Your task
Return all of the data below verbatim and exclude every picture.

Data
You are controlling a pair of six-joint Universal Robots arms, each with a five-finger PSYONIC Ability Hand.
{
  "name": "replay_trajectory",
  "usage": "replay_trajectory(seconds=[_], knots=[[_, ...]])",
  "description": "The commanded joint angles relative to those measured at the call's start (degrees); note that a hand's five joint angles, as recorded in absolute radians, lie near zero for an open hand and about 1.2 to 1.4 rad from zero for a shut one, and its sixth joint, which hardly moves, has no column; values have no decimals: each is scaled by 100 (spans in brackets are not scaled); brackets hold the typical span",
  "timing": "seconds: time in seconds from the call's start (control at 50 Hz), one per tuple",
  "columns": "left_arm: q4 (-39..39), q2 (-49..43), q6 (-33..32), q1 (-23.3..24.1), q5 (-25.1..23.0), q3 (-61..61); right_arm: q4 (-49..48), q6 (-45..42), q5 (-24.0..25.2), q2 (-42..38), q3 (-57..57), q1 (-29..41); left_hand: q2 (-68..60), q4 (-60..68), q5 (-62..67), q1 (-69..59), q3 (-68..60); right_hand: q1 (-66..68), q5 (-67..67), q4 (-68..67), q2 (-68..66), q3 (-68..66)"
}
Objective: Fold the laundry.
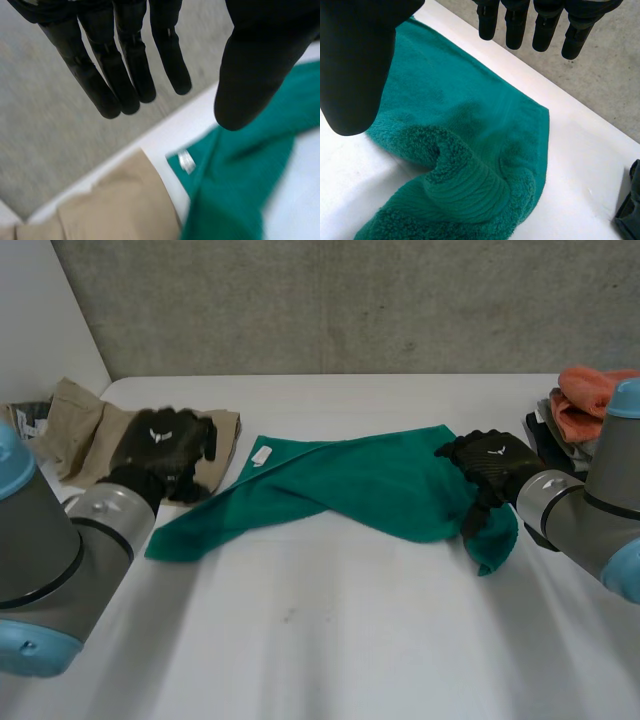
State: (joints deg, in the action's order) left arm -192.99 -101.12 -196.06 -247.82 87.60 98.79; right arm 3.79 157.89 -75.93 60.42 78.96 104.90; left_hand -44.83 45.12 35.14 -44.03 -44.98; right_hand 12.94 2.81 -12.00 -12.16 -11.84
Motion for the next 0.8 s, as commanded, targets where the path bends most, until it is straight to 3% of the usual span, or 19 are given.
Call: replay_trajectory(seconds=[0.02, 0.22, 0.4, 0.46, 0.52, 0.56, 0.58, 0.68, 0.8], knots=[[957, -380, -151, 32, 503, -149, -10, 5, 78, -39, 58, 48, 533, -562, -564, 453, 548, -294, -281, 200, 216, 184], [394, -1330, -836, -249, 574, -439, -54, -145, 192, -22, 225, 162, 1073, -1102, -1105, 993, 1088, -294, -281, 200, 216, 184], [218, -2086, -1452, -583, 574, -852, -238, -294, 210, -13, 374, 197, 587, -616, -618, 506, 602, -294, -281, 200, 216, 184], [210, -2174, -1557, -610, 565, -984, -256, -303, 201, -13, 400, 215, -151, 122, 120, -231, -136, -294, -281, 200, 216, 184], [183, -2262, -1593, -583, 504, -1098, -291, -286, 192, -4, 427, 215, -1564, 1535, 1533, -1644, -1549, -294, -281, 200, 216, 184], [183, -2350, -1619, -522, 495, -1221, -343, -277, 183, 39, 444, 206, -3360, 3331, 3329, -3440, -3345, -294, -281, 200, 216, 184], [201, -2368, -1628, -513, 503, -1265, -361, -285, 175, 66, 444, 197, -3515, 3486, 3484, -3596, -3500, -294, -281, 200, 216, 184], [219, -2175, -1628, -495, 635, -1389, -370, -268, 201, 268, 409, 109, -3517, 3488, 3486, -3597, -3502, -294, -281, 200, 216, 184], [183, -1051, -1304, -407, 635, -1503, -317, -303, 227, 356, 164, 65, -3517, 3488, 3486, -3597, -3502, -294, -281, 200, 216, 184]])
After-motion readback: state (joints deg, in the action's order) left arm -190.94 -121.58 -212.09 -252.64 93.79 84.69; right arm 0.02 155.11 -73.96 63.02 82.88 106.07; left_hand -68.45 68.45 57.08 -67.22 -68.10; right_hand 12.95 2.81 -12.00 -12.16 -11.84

Output below
You are controlling a pair of six-joint Universal Robots arms, each with a five-finger PSYONIC Ability Hand.
{
  "name": "replay_trajectory",
  "usage": "replay_trajectory(seconds=[_], knots=[[_, ...]])",
  "description": "The commanded joint angles relative to those measured at the call's start (degrees); note that a hand's five joint angles, as recorded in absolute radians, lie near zero for an open hand and about 1.2 to 1.4 rad from zero for a shut one, and its sixth joint, which hardly moves, has no column; values have no decimals: each is scaled by 100 (spans in brackets are not scaled); brackets hold the typical span",
  "timing": "seconds: time in seconds from the call's start (control at 50 Hz), one per tuple",
  "columns": "left_arm: q4 (-39..39), q2 (-49..43), q6 (-33..32), q1 (-23.3..24.1), q5 (-25.1..23.0), q3 (-61..61); right_arm: q4 (-49..48), q6 (-45..42), q5 (-24.0..25.2), q2 (-42..38), q3 (-57..57), q1 (-29..41); left_hand: q2 (-68..60), q4 (-60..68), q5 (-62..67), q1 (-69..59), q3 (-68..60); right_hand: q1 (-66..68), q5 (-67..67), q4 (-68..67), q2 (-68..66), q3 (-68..66)"
}
Objective: Fold the laundry.
State: (joints deg, in the action's order) left arm -192.99 -101.12 -196.06 -247.82 87.60 98.79; right arm 3.79 157.89 -75.93 60.42 78.96 104.90; left_hand -44.83 45.12 35.14 -44.03 -44.98; right_hand 12.94 2.81 -12.00 -12.16 -11.84
Motion for the next 0.8 s, as commanded, targets where the path bends most, until it is straight to 3% of the usual span, or 19 are given.
Call: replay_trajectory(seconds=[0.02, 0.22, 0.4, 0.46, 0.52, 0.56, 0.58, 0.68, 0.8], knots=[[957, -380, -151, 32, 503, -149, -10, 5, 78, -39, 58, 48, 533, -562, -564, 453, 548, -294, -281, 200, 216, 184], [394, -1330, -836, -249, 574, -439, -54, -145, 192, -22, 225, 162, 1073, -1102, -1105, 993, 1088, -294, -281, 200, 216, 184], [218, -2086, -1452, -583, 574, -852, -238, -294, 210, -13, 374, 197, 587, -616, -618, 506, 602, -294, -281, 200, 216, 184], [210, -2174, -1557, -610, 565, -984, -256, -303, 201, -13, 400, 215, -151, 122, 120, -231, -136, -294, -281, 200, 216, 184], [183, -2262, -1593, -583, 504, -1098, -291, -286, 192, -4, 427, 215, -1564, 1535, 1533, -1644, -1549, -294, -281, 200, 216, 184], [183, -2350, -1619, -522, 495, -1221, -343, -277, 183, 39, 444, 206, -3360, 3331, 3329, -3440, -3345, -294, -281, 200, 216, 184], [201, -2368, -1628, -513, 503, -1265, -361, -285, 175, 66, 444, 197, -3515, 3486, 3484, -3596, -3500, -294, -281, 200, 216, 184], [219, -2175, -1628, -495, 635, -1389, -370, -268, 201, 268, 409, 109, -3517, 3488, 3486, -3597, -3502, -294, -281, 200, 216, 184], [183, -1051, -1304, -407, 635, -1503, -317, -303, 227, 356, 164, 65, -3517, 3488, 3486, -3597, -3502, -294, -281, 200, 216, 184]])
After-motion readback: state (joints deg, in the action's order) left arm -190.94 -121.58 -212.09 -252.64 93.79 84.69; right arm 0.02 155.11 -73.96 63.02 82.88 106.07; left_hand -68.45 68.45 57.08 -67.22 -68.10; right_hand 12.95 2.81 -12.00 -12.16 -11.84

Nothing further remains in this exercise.